Problem to work on >> The answer should hold exactly the lines of the entries below from the one containing "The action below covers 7" through the last line, both included.

Provided records >>
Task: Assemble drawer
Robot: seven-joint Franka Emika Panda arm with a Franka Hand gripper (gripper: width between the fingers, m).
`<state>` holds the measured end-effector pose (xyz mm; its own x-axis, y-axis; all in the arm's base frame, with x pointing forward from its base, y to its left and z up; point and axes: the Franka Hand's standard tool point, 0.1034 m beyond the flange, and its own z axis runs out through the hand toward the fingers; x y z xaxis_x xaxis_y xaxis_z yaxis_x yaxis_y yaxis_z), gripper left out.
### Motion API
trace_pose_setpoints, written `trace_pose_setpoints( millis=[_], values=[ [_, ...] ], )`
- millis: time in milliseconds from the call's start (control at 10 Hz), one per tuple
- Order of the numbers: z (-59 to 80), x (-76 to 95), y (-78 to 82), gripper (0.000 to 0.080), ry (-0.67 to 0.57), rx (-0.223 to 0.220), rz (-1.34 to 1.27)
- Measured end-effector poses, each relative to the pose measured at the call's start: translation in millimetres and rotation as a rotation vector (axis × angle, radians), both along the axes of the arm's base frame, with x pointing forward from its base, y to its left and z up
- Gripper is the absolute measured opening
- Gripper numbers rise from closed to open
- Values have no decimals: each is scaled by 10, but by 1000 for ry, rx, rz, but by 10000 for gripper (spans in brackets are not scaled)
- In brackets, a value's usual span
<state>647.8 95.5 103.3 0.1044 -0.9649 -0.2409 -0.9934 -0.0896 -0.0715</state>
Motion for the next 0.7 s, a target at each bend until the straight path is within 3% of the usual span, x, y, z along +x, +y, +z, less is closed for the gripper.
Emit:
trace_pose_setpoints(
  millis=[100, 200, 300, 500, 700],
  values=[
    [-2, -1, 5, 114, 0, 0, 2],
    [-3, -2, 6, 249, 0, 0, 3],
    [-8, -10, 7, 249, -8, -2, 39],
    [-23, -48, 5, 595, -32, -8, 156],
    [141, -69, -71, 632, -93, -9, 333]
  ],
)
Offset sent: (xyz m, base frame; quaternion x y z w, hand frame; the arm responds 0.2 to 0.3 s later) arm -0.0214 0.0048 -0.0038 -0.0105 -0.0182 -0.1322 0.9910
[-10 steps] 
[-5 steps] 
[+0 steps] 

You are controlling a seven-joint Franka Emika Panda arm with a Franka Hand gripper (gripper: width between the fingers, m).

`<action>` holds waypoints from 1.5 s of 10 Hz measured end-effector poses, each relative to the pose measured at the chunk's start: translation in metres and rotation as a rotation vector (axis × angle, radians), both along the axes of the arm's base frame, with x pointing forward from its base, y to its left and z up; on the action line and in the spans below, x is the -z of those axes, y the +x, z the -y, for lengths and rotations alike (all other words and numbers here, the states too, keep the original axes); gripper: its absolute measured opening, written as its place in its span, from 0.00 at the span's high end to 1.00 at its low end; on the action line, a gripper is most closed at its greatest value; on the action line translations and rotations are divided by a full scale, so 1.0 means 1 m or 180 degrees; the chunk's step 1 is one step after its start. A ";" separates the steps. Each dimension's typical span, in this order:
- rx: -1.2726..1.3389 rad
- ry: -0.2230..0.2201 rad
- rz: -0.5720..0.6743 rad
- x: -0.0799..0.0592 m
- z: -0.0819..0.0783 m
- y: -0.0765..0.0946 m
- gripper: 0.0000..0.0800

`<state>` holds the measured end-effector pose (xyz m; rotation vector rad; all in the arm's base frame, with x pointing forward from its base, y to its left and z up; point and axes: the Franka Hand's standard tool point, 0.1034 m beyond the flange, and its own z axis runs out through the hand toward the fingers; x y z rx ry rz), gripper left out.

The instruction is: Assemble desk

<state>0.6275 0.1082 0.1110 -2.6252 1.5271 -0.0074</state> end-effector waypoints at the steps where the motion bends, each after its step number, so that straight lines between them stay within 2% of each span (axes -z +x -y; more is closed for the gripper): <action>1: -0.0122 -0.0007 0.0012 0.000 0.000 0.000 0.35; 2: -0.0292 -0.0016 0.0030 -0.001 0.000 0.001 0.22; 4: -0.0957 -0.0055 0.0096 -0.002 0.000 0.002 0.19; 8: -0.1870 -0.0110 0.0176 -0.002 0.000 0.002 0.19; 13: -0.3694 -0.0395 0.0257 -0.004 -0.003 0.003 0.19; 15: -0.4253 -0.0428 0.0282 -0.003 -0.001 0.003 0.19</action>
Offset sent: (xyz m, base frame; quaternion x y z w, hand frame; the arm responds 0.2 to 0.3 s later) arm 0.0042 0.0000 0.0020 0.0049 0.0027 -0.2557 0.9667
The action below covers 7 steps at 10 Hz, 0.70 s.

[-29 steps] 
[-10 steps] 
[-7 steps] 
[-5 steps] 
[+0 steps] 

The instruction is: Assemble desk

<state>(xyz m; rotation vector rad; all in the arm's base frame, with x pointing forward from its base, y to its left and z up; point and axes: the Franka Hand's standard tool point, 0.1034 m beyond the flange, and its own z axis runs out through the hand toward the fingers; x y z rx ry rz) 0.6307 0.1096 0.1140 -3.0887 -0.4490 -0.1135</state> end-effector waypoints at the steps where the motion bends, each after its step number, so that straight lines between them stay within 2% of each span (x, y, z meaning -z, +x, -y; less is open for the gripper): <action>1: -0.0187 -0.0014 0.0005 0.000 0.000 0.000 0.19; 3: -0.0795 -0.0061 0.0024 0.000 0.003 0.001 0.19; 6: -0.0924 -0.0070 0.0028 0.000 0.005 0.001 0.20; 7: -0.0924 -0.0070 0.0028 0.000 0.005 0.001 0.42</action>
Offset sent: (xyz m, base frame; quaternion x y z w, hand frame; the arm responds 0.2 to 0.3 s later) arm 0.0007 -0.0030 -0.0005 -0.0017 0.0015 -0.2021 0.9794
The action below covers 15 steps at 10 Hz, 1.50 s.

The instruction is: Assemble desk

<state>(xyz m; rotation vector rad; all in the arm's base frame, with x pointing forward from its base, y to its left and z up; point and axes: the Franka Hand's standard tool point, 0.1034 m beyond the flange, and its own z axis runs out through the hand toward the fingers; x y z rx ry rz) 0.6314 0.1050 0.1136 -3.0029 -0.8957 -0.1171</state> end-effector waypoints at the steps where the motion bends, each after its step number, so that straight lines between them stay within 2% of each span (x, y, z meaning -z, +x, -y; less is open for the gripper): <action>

Task output >>
The action below covers 7 steps at 10 Hz, 0.70 s.

[-29 steps] 
[-10 steps] 
[-7 steps] 
[-5 steps] 
[+0 steps] 

The instruction is: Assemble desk

<state>(xyz m; rotation vector rad; all in the arm's base frame, with x pointing forward from its base, y to its left and z up; point and axes: the Franka Hand's standard tool point, 0.1034 m beyond the flange, and its own z axis runs out through the hand toward the fingers; x y z rx ry rz) 0.6307 0.1096 0.1140 -3.0887 -0.4490 -0.1135</state> end-effector waypoints at the steps where the motion bends, each after its step number, so that straight lines between them stay within 2% of each span (x, y, z meaning -z, +x, -y; less is open for the gripper): <action>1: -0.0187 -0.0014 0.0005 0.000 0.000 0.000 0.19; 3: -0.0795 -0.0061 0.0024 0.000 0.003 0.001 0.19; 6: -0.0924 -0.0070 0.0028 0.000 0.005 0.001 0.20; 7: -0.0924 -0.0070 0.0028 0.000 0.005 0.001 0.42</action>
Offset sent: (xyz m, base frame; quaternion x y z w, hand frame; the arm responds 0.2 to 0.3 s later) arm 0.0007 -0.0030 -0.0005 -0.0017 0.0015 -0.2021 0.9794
The action below covers 15 steps at 10 Hz, 1.50 s.

The instruction is: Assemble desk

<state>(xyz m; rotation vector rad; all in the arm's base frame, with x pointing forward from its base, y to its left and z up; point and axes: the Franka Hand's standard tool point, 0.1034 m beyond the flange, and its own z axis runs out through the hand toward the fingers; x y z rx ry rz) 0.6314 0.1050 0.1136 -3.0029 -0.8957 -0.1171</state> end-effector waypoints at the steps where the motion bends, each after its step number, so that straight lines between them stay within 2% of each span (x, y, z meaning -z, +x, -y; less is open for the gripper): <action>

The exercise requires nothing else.